The state had not yet plumbed the bottom, however (to continue with the toilet imagery). News emerged in September that Himachal had gone practically bankrupt when salaries and pensions were not disbursed on schedule. With an annual budget of Rs. 56000 crore and a population of only 7 million, you'd expect that the state was rolling in the gravy. After all, this translates to Rs. 80000 per Himachali, man, female and transgender-enough, surely, to keep them warm in winter and drunk throughout the year? But never put anything beyond a politician's skills-within two years the state has gone bankrupt, what with unnecessary expenditure on four lane highways, ambitious airports, a platoon of Advisors and superannuated deadwood, free (or subsidised) water, electricity, bus rides, an MSP for cow dung, and what have you. So now the state's debt has crossed Rs. 80000 crore, and there's only one solution to this crisis, in my view.

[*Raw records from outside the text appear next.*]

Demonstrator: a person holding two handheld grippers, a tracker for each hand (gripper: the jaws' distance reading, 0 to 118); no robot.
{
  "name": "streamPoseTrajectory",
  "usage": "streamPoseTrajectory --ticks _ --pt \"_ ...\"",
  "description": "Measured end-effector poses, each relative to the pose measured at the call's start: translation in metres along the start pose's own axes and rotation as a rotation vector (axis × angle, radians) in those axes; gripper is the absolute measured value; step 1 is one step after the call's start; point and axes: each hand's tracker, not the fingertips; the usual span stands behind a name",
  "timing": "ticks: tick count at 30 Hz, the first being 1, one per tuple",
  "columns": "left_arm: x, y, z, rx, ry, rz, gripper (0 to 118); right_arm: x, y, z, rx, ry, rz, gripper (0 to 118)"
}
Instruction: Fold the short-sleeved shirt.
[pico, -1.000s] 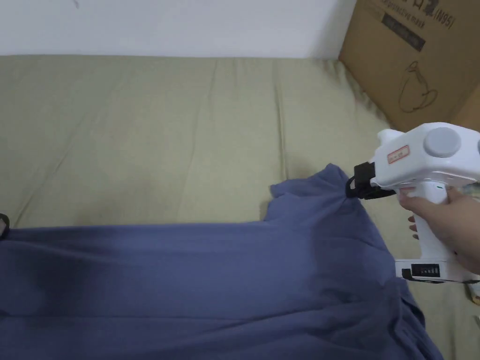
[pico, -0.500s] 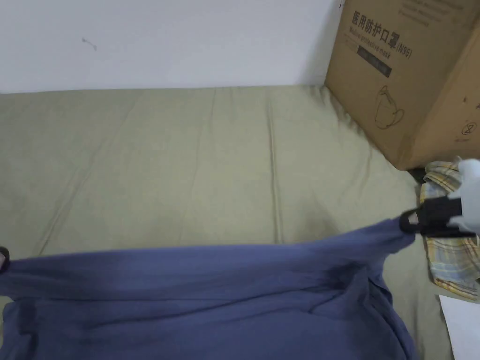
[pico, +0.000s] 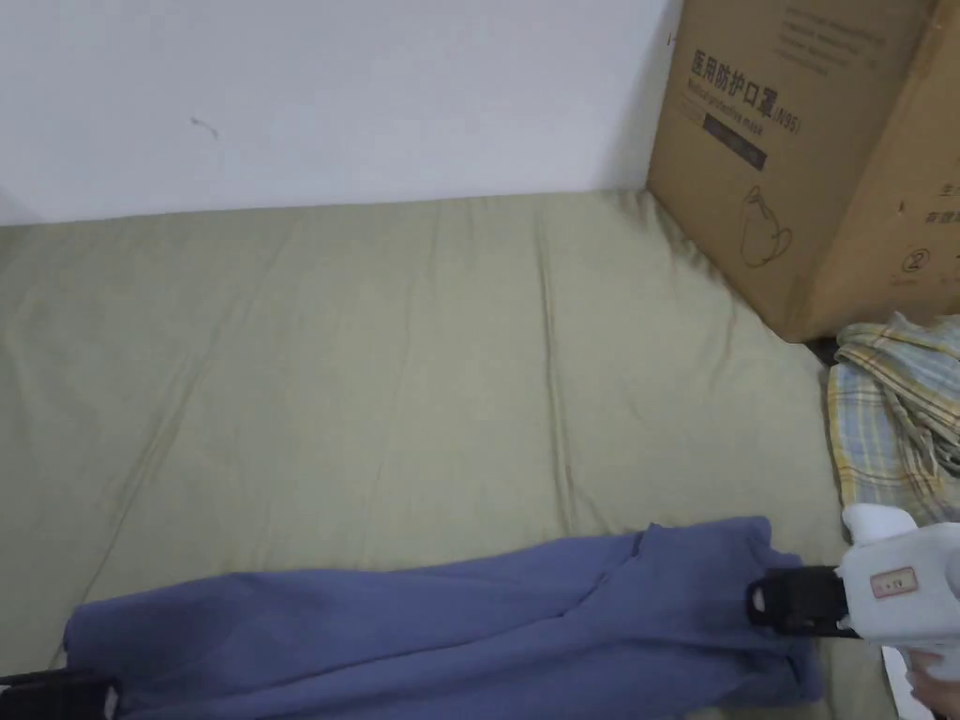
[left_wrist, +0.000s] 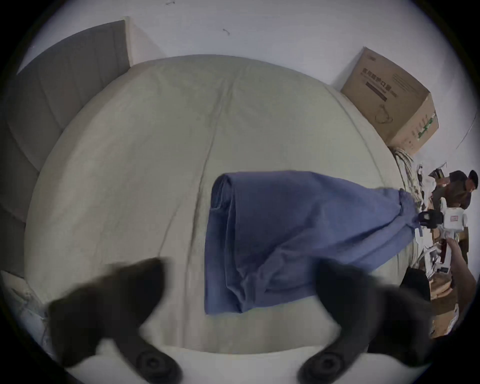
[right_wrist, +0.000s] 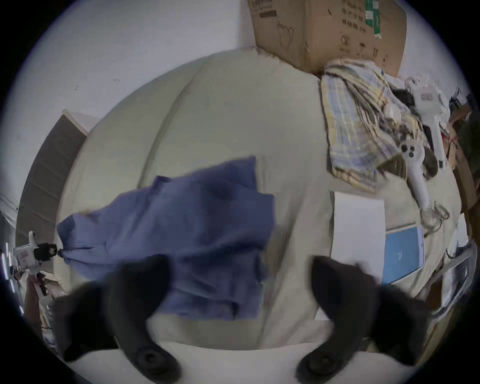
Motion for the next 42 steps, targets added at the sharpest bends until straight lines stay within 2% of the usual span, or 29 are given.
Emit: streamPoseTrajectory --ticks 2,5,8,9,10,11,12,13,14,15,17,18,23,27,29,31,32,33,34,35,36,38,39,42 --pt "0.009 0.003 0.019 0.086 -0.042 0.027 116 -0.019 0.007 0.022 0.12 0.031 0.048 116" --pt "0.031 0.019 0.044 0.201 -0.015 -0.015 117 -0.064 0.017 0.049 0.223 0.017 0.131 117" --pt "0.06 0.03 0.061 0.252 0.015 -0.021 115 -0.114 0.02 0.066 0.293 -0.046 0.202 115" --pt "0.066 0.032 0.061 0.251 0.015 -0.023 112 -0.129 0.021 0.066 0.284 -0.051 0.213 112" --pt "0.075 0.035 0.062 0.251 0.017 -0.026 101 -0.141 0.019 0.064 0.282 -0.045 0.21 101" --pt "0.083 0.035 0.062 0.26 0.016 -0.029 57 -0.154 0.019 0.062 0.278 -0.038 0.206 63" --pt "0.09 0.035 0.062 0.29 0.008 -0.036 57 -0.166 0.018 0.059 0.265 -0.031 0.202 63" --pt "0.098 0.033 0.061 0.321 -0.004 -0.05 40 -0.178 0.016 0.056 0.26 -0.018 0.192 50" --pt "0.108 0.033 0.055 0.32 0.031 -0.082 6 -0.188 0.011 0.052 0.262 -0.012 0.189 16" --pt "0.114 0.03 0.053 0.319 0.084 -0.067 0 -0.199 0.007 0.046 0.264 -0.025 0.194 1" --pt "0.12 0.028 0.046 0.326 0.062 -0.084 0 -0.218 -0.003 0.039 0.283 -0.079 0.273 1" --pt "0.124 0.027 0.042 0.324 0.076 -0.082 0 -0.224 -0.005 0.037 0.286 -0.094 0.286 0" --pt "0.134 0.014 0.035 0.31 0.123 -0.109 0 -0.238 -0.006 0.031 0.259 -0.125 0.248 1" --pt "0.1 0.009 0.038 0.317 0.097 -0.091 0 -0.247 -0.004 0.027 0.273 -0.132 0.252 1" --pt "0.054 0.011 0.039 0.31 -0.068 0.017 0 -0.251 -0.005 0.024 0.269 -0.11 0.248 1" --pt "0.001 0.016 0.029 0.209 -0.321 0.137 0 -0.255 -0.002 0.022 0.255 -0.109 0.262 1" --pt "-0.027 0.015 0.021 0.152 -0.454 0.244 2 -0.258 -0.002 0.02 0.249 -0.105 0.275 1" --pt "-0.046 0.014 0.018 0.163 -0.559 0.291 6 -0.259 -0.003 0.018 0.246 -0.099 0.283 1" --pt "-0.068 0.014 0.01 0.123 -0.662 0.343 11 -0.259 -0.001 0.017 0.241 -0.096 0.285 1" --pt "-0.087 0.012 0.002 0.1 -0.719 0.39 25 -0.26 -0.001 0.015 0.236 -0.091 0.287 1" --pt "-0.099 0.011 -0.005 0.082 -0.727 0.422 46 -0.26 -0.001 0.013 0.227 -0.082 0.288 1" --pt "-0.11 0.01 -0.016 0.06 -0.73 0.437 111 -0.259 0.0 0.007 0.207 -0.077 0.291 1" --pt "-0.113 0.01 -0.024 0.041 -0.717 0.423 118 -0.259 -0.001 0.005 0.202 -0.08 0.293 1" --pt "-0.121 0.008 -0.046 0.032 -0.744 0.426 118 -0.256 -0.002 -0.002 0.182 -0.08 0.293 1"
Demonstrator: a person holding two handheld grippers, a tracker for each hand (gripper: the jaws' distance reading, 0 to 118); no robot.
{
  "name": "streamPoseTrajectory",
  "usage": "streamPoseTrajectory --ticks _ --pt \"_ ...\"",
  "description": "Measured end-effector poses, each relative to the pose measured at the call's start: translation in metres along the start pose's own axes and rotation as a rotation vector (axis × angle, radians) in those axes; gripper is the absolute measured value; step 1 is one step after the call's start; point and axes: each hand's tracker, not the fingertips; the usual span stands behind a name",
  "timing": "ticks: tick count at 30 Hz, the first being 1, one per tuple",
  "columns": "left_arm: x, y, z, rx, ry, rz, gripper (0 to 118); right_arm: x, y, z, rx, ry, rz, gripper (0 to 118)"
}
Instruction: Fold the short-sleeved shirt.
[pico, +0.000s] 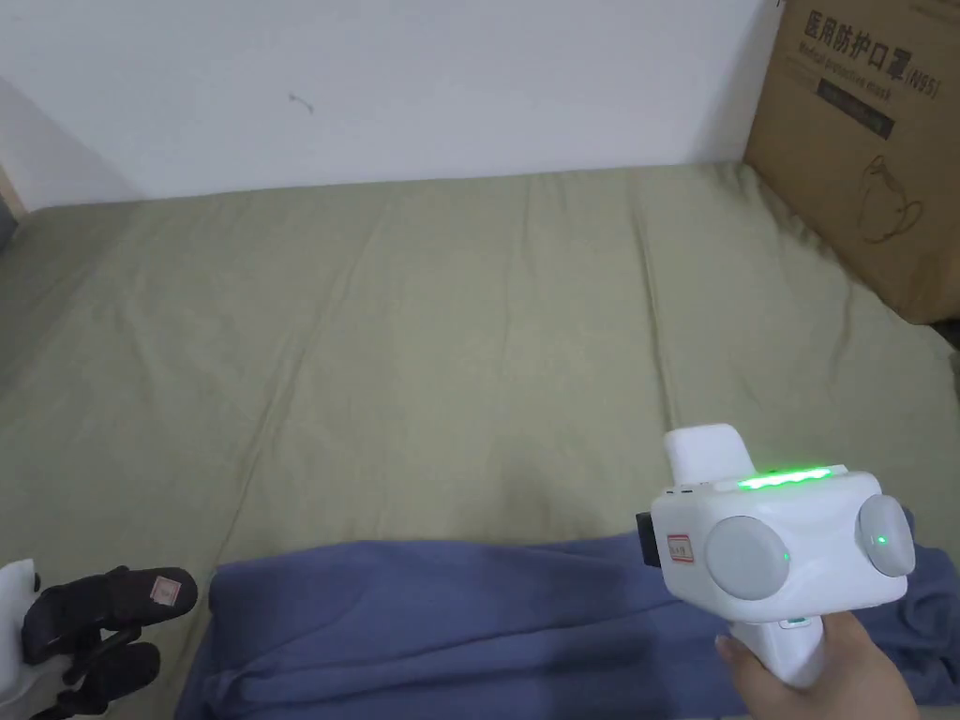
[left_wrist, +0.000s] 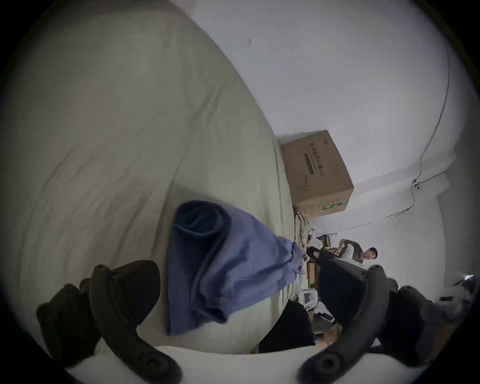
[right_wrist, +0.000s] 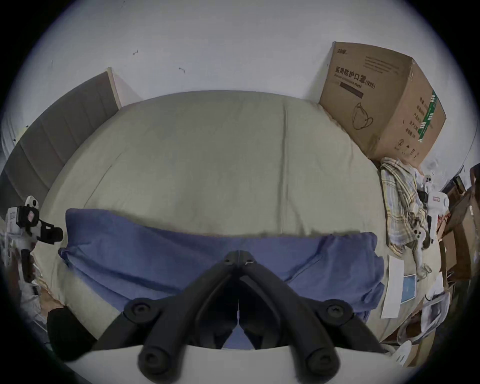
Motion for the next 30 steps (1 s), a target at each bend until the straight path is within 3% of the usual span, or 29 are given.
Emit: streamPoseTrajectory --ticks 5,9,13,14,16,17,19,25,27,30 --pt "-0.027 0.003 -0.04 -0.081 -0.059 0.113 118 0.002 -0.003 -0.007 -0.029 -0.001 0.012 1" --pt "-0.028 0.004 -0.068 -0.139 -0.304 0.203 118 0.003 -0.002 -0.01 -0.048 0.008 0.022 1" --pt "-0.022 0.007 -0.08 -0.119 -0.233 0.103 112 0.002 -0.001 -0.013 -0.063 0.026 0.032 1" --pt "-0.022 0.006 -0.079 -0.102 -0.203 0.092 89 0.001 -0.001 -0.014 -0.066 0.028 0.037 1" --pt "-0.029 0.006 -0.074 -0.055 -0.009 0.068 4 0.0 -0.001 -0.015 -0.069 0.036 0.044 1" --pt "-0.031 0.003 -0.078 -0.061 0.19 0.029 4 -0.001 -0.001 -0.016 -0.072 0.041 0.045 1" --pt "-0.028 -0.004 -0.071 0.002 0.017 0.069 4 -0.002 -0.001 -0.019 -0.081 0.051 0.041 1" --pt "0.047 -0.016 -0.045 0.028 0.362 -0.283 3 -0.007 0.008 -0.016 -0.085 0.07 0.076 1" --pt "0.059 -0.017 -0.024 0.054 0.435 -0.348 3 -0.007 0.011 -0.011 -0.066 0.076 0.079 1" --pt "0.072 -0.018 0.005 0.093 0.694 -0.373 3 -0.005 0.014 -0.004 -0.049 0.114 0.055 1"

Hand it over to Mr. Adani (who is already there, making a killing out of buying apples cheaply and selling them at the price of your family jewels). The state should be declared bankrupt and brought before the NCLT under the Bankruptcy Code, with some Adani acolyte like Mahesh Jethmalani or Madhavi Buch appointed as Resolution Professional. Mr. Adani could then buy the state (when he is released on bail by the USA, that is) at the going rate of 10% of the outstanding debt, or about Rs. 8000 crore. It would be a (Monal) feather in his cap. He owns everything except a state government (de jure, I mean, not just de facto); as CEO of a state government he would acquire sovereign immunity from the charges in the USA and could cock a snook at the FBI and its Justice Department. He will, of course, have to contest elections in due course but that is easily taken care of- when the CEC, Rajeev Kumar's tenure expires in the Election Commission, Mr. Adani could reemploy him as CFO (Chief Fiddling Officer): his vast experience in such matters would ensure that Mr. Adani would win by twice the number of votes cast.
So what does this say about the Chief Minister's myriad Advisors? That is best answered by a joke which was related to me by an attractive World Bank Advisor many years ago at a dinner in Washington DC: An architect, an engineer and a UN advisor (so the joke goes) were having a drink in a bar, discussing which profession should get the credit for creating the Universe. The architect insisted that it was architects who conceived the plan, positioned the planets, stars and suns in a composite whole to ensure that they rotated around each other: they in effect brought order into the primordial Chaos. The engineer disagreed, saying that the basic structure, gravity and atmospheres of the planets were designed by engineers, which made life possible in some of them; it was engineers who gave life and meaning to this Chaos. Throughout the heated arguments, the UN advisor sat quietly, legs crossed and with a bemused smile on her lips. Finally, the other two asked her what the contribution of Advisors was. She uncrossed her legs, leaned forward slightly, and replied softly : "Who do you think created the Chaos?"
That, dear friends, may go a long way to explain why Himachal refuses to go out of the news these days, and why Mr. Sukhu could do with fewer advisors.